7. In the present case the Department itself considered it unnecessary to take any action against the plaintiff or in respect of the goods seized, and that is why the plaintiff was required to take delivery of the goods kept in the custody of the Department. The plaintiff was justified in not taking delivery of the same for the reason of its deterioration in quality as to have lost its value and marketability. In Ext. P1 judgment this Court had quashed the adjudication proceedings for the reason of violation of the principles of natural justice and the Department was left free to take such action as was permissible in law. The Department has no explanation why no action was taken after Ext. PI judgment by this Court in O.P. No. 2566 of 1962. It should, therefore, be presumed that there was no case to proceed against the plaintiff and it was for that reason that the Department decided to return the goods to him. Even if it is to be held that the seizure and retention of the goods by the Department are bona fide, the plaintiff is entitled to have the goods restored to him in the same condition as it was seized or its equivalent in value. It is only the value of goods seized that has been decreed to him as the goods seized could no longer be returned in the same condition as it was seized. 1, therefore, answer question No. 1 against the appellants. I have already found that the question of bona fides of the officers of the Department is not of much consequence in a suit of this nature for the return of the goods seized or its equivalent in value and question No. 3 does not, therefore, arise for decision in this second appeal.

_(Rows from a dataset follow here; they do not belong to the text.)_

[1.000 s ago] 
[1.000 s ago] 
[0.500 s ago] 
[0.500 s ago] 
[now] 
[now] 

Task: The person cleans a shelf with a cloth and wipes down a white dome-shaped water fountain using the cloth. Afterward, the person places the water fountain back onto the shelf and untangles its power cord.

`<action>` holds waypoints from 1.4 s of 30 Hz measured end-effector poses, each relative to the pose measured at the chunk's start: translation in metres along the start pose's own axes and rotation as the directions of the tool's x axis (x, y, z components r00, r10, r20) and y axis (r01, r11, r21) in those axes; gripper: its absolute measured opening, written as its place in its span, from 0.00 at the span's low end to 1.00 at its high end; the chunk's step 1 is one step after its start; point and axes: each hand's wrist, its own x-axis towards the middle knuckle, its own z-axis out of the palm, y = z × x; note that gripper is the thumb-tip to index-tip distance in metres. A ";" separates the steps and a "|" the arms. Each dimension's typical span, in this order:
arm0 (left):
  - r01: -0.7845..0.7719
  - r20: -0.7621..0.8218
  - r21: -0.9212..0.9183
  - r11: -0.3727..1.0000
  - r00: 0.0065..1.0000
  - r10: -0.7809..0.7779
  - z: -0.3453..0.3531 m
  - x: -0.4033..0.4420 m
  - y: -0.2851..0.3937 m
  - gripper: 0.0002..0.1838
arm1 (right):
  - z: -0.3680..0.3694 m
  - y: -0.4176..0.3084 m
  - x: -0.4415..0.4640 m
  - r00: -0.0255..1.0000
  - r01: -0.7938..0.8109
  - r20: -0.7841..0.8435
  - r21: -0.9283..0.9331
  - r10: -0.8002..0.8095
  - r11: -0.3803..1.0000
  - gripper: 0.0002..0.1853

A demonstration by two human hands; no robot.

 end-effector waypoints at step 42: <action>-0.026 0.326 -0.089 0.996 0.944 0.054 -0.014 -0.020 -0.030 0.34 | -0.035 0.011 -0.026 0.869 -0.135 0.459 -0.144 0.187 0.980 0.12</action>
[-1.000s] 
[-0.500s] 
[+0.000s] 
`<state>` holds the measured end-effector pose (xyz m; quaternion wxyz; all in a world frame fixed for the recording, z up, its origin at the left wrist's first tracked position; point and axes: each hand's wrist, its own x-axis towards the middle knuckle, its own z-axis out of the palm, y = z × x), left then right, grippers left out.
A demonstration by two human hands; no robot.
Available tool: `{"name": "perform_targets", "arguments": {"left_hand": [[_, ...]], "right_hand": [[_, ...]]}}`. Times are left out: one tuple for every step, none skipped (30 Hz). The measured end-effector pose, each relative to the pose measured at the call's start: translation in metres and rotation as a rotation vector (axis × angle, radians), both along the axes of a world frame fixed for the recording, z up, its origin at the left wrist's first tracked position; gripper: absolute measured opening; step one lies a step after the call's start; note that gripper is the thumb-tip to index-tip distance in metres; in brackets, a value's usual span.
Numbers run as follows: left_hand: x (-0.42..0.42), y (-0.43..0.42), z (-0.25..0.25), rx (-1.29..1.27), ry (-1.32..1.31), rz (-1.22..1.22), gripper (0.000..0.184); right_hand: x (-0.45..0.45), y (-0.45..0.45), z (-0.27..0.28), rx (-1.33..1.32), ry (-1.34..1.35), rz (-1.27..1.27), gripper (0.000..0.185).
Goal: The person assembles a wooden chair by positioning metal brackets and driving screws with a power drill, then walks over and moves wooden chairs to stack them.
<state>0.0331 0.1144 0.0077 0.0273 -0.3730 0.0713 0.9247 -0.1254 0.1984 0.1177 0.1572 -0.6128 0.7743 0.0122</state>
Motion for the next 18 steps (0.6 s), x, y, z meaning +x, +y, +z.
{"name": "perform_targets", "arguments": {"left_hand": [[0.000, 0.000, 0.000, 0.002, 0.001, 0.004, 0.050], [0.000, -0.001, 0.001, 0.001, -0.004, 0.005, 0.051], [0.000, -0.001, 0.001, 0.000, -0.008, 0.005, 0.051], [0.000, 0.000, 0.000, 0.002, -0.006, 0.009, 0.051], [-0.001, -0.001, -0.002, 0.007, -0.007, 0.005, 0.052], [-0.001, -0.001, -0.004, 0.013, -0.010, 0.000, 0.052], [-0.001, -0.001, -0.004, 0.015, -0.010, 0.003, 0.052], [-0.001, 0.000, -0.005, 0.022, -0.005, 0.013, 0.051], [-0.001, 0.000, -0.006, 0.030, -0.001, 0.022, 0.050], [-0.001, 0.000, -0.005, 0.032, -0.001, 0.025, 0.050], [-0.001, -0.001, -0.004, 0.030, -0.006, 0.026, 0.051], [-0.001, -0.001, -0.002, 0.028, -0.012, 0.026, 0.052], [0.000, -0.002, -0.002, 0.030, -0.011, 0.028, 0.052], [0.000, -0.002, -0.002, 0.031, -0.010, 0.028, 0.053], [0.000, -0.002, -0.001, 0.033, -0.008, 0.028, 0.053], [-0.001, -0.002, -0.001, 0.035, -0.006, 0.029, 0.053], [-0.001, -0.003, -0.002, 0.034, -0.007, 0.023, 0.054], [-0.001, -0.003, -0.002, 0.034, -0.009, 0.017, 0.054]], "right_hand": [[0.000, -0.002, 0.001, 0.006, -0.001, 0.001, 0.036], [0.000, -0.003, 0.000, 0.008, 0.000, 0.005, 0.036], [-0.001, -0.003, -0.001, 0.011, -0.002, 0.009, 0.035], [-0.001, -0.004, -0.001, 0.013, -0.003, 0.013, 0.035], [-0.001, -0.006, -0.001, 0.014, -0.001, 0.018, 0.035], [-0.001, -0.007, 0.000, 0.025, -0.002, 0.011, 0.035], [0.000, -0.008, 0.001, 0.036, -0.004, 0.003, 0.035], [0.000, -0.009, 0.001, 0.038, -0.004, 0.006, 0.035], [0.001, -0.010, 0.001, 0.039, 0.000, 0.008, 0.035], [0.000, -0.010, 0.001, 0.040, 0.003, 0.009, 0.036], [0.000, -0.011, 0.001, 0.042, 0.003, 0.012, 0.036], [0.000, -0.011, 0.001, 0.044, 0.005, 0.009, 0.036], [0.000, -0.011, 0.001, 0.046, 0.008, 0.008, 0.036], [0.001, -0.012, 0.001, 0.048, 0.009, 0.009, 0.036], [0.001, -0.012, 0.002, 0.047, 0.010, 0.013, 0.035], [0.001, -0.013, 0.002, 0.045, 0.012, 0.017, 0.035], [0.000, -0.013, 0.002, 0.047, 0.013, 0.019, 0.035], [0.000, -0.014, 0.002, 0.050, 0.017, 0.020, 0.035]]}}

8. The only other question is as to whether the suit is barred by virtue of the provisions of Sub-section (2) of Section 40 of the Act as it stood at the relevant time. Sub-section (2) of Section 40 as it stood at the relevant time is extracted below :-

'No suit, prosecution or other legal proceeding shall be instituted for anything done or ordered to be done under this Act after the expiration of six months from the accrual of the cause of action or from the date of the Act or order complained of.'

In the present case until the Department decided not to take proceedings in respect of the goods seized, the plaintiff had no right to demand the return of the goods or its equivalent in value. The plaintiff was for the first time told that he may take back the goods by a communication dated 28-10-1964. The passage from the judgment of Hidayatullah, J., in Baeappa's case quoted in the judgment of the Andhra Pradesh High Court and extracted above would clearly show that the bar of limitation under Sub-section (2) of Section 40 does not apply to suits of this nature. In the decision of the Andhra Pradesh High Court referred to above it is stated thus at page 348 :-

'(25) In so far as the question of limitation is concerned, when we have held that Section 40 does not apply to this cause of action, the limitation prescribed thereunder is not applicable to this suit. There is authority for the proposition that the general law of limitation will apply in such circumstances : See (supra). Raghunadhan Reddy v. State of Hyderabad, (1962) 1 Andhra W.R. 383(=A1R 1963 Andhra Pradesh 110). The last of these cases considered the question of bar of suits in a Civil Court Under Section 41 of the Hyderabad Abkari Act, analogous to Section 40 of the Act. A Bench of this Court consisting of one of us and Chandrasekhara Sastry, J., observed at p. 393 (of Andhra W.R.) (at p. 116 of AIR). 'In any view, the claim for refund of earnest money deposited is not governed by Section 41 of the Abkari Act. The general law of limitation will be applicable thereto under which a suit could be brought within three years.'

The present suit for the value of the goods seized is not one falling under Sub-section (2) of Section 40 of the Act.

For the aforesaid reasons I do not see any merit in the second appeal. It is accordingly dismissed with costs.